Section on Molecular Neurogenetics, Medical Genetics Branch, National Human Genome Research Institute, National Institutes of Health, Bethesda, MD, USA.
National Eye Institute, National Institutes of Health, Bethesda, MD, USA.
Mol Genet Metab. 2019 May;127(1):23-27. doi: 10.1016/j.ymgme.2019.02.002. Epub 2019 Feb 15.
Gaucher disease is an autosomal recessive lysosomal storage disorder caused by mutations in the gene GBA1, which encodes the lysosomal protein glucocerebrosidase. Patients with Gaucher disease generally have a variety of clinical manifestations ranging from visceral to neurological involvement and some develop ocular involvement. The most commonly affected organs include the spleen, liver, and bone. Moreover, patients often have hepatosplenomegaly, thrombocytopenia, anemia, and bone involvement related to deficient glucocerebrosidase and the subsequent accumulation of glucosylceramide and glucosylsphingosine in cells. A subset of patients develops neurological manifestations, including seizures, myoclonic epilepsy, and progressive neurodegeneration. Eye involvement tends to be less common and presents with diverse clinical findings. These rare and variable ocular manifestations, involving the vitreous, retina, cornea, uvea, conjunctiva and eye movements, can pose a diagnostic challenge for clinicians, especially those not familiar with the disorder. In this review, we explore the different ophthalmologic findings reported in patients with Gaucher disease, aiming to facilitate diagnosis and expedite treatment for patients presenting with ocular manifestations of this rare disorder.

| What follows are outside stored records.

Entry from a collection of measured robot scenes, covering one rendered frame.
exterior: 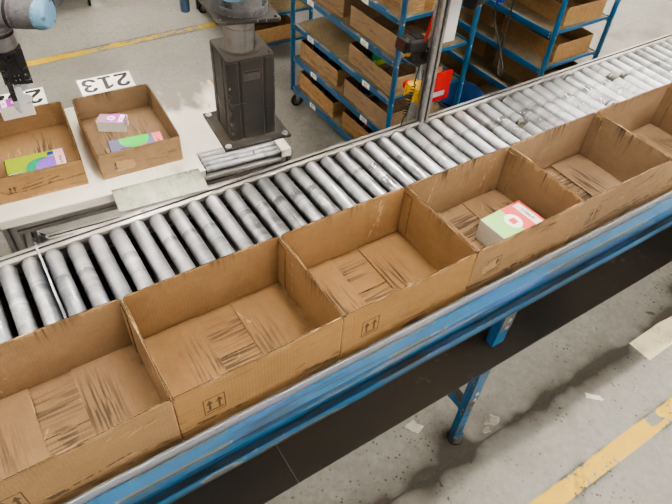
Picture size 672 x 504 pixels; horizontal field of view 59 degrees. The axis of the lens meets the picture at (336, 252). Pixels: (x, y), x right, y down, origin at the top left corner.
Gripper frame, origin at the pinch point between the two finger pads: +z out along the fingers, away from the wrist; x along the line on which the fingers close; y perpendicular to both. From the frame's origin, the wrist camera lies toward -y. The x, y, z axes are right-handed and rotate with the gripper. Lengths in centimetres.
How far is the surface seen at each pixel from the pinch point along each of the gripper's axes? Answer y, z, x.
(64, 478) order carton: -11, -3, -138
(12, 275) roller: -15, 18, -59
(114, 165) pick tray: 22.6, 13.2, -26.9
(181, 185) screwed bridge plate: 41, 18, -41
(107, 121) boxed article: 26.8, 13.1, -0.5
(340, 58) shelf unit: 154, 39, 50
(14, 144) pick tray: -5.3, 17.2, 4.6
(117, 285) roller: 10, 18, -75
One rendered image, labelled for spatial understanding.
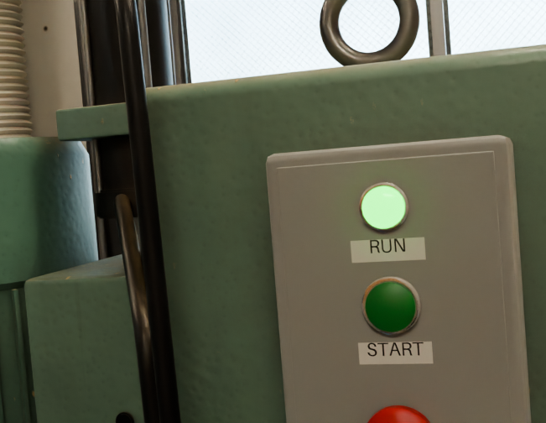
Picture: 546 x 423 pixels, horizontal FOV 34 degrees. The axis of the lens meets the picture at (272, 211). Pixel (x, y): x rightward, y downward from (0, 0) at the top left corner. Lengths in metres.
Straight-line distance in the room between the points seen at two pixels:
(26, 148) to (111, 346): 0.14
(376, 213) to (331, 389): 0.08
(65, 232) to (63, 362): 0.09
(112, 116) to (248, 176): 0.13
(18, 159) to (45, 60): 1.71
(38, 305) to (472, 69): 0.28
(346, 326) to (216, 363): 0.11
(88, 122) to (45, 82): 1.72
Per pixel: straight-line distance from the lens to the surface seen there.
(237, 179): 0.44
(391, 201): 0.35
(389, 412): 0.37
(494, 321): 0.36
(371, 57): 0.53
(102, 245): 2.08
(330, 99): 0.43
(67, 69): 2.24
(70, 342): 0.54
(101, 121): 0.55
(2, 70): 2.16
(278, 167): 0.37
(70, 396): 0.54
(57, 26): 2.27
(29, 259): 0.57
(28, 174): 0.57
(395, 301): 0.36
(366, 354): 0.37
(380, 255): 0.36
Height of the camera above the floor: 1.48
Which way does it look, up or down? 3 degrees down
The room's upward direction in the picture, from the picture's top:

戈谢病是一种常染色体隐性溶酶体贮积症,由 GBA1 基因突变引起,该基因编码溶酶体蛋白葡萄糖脑苷脂酶。戈谢病患者通常有多种临床表现,从内脏到神经受累,有些患者还会出现眼部受累。最常受累的器官包括脾脏、肝脏和骨骼。此外,患者常伴有肝脾肿大、血小板减少、贫血和与葡萄糖脑苷脂酶缺乏及随后葡萄糖鞘氨醇和葡萄糖神经酰胺在细胞内蓄积相关的骨骼受累。一部分患者会出现神经表现,包括癫痫发作、肌阵挛性癫痫和进行性神经退行性变。眼部受累往往较少见,表现出多种不同的临床表现。这些罕见和多变的眼部表现涉及玻璃体、视网膜、角膜、葡萄膜、结膜和眼球运动,可能对不熟悉该病的临床医生构成诊断挑战。在这篇综述中,我们探讨了戈谢病患者报告的不同眼科表现,旨在为出现这种罕见疾病眼部表现的患者提供更方便的诊断和更迅速的治疗。